▶ [EXERCISE AIM]:
Find each line below where the word "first" occurs, and copy it.
====== DATASET SECTION ======
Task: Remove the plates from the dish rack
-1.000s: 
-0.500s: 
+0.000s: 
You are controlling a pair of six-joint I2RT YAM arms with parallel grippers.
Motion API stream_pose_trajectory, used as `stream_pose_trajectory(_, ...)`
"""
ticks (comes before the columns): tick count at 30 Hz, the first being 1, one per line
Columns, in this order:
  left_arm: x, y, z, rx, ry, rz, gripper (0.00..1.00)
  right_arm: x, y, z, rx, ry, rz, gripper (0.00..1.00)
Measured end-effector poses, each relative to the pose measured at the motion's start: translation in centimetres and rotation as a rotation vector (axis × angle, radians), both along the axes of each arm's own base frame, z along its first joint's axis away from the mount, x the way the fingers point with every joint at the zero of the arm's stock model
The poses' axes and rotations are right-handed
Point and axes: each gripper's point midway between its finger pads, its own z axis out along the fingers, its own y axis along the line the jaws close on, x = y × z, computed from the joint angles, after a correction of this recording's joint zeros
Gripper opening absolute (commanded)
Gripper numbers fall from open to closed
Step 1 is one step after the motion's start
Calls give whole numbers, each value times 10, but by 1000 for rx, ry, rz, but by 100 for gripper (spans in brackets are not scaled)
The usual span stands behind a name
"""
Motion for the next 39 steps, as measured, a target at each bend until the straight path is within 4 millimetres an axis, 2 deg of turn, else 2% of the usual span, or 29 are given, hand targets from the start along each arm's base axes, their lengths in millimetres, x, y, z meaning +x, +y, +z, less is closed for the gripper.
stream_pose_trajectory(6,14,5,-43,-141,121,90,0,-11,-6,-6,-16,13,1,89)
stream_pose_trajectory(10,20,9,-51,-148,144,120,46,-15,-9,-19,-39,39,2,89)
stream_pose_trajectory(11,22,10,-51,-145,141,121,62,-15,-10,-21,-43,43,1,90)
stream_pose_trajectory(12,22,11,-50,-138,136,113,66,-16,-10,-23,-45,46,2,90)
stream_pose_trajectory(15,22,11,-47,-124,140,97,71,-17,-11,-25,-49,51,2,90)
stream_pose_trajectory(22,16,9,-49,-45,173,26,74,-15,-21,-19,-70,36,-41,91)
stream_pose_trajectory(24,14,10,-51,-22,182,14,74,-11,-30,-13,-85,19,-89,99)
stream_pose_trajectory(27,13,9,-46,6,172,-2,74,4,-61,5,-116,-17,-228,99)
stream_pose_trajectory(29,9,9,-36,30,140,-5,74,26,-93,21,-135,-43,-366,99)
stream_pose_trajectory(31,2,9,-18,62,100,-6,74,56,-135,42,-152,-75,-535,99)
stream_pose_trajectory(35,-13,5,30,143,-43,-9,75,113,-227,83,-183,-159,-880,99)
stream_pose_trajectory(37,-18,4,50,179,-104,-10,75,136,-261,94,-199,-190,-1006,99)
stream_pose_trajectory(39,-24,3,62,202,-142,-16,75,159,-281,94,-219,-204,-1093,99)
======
▶ [SOLUTION FOR THIS EXERCISE]:
ticks (comes before the columns): tick count at 30 Hz, the first being 1, one per line
Measured end-effector poses, each relative to the pose measured at the motion's start: translation in centimetres and rotation as a rotation vector (axis × angle, radians), both along the axes of each arm's own base frame, z along its first joint's axis away from the mount, x the way the fingers point with every joint at the zero of the arm's stock model

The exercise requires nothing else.